One other point relied upon by the defendants will be considered briefly. It is contended that the suit can not be maintained in the absence of an averment in the complaint that the Chicago Trust Company could have brought an action in the Federal or District Court. In support of this contention, our attention is called to a provision found in 28 U.S.C.A. § 41(l), which provides: "* * * No district court shall have cognizance of any suit * * * to recover upon any promissory note * * * in favor of any assignee, or of any subsequent holder * * *, unless such suit might have been prosecuted in such court to recover upon said note or other chose in action if no assignment had been made. * * *"

In Kolze v. Hoadley, 200 U.S. 76, 83, 26 S. Ct. 220, 222, 50 L. Ed. 377, the court said: "That a suit to foreclose a mortgage is within the inhibition of the act, and can only be maintained where the assignor was competent to file the bill. * * *" It was also held that the complaint — "* * * must contain an averment showing that the suit could have been maintained by the assignor if no assignment had been made. * * *"

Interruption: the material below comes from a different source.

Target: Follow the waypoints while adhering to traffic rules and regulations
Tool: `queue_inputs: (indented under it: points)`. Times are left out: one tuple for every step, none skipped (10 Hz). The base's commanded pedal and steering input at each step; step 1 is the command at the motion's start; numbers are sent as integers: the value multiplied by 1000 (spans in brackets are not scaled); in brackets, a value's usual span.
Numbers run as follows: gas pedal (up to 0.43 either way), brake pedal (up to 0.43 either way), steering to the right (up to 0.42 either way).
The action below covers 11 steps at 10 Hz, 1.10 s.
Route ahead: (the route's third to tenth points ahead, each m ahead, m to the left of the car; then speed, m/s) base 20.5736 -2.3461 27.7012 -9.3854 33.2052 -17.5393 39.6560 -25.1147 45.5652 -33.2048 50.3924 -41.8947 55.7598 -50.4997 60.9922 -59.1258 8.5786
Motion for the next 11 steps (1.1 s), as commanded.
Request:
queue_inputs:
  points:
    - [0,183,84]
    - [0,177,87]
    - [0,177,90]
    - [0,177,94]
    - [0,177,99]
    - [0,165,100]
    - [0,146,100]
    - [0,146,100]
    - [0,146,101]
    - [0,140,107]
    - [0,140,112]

The complaint in the instant case alleges that the Chicago Trust Company was a Corporation of the State of Illinois; that the plaintiff is a Corporation of the State of New York, and that the defendants are citizens and residents of Indiana. Thus, a diversity of citizenship was disclosed between the Chicago Trust Company and the defendants, as well as between the plaintiff and the defendants. We are of the opinion that such allegations were sufficient. With such allegations as are found in the complaint, it was for the court to conclude, as a matter of law, as to whether "the suit could have been maintained by the assignor if no assignment had been made." What the defendants evidently have in mind is that the complaint fails to allege the right of the assignor to maintain a suit in the State Courts of Indiana, but this was unnecessary to give the Federal Court jurisdiction. It is apparent, of course, that at the time this suit was filed, the Chicago Trust Company was not capable of maintaining a suit in the Federal or any other court for the reason that its existence had terminated. It could have, however, maintained a suit in the Federal Court at the time the assignment was made, and we think that is the controlling point. Otherwise, an assignee could never maintain a suit in the Federal Court, whether the assignor be a corporation or individual, if the former had ceased to exist, or the latter died between the time of the assignment and the commencement of the suit. All the cases cited by the defendants on this point[1] were suits upon contracts where the original parties were citizens of the same state, but where diversity of citizenship was created by assigning the contracts to parties of other states. The evident purpose of the Statute is to frustrate attempts to thus confer jurisdiction, and the holdings of the cases cited are to the effect that such attempts are precluded by the provision under discussion. No such situation exists in the instant case and we conclude that defendants' contention in this respect is not tenable.

From what we have said, we thus conclude that the note and mortgage in suit are valid obligations, and that the jurisdiction *404 of the Federal Court was properly invoked. No fraud of any character was perpetrated upon the defendants; the money was loaned to them, they promised to pay, and have not discharged their obligation in that respect. By the law, as we construe it, they should be and are required to discharge their contractual obligation.

The decree of the District Court is therefore affirmed.

NOTES

[1] City of Stuart v. Green, 5 Cir., 91 F.2d 603, 113 A.L.R. 560; State of Maine Lumber Co. v. Kingfield Co., D.C., 218 F. 902; Lipschitz v. Napa Fruit Co., 2 Cir., 223 F. 698.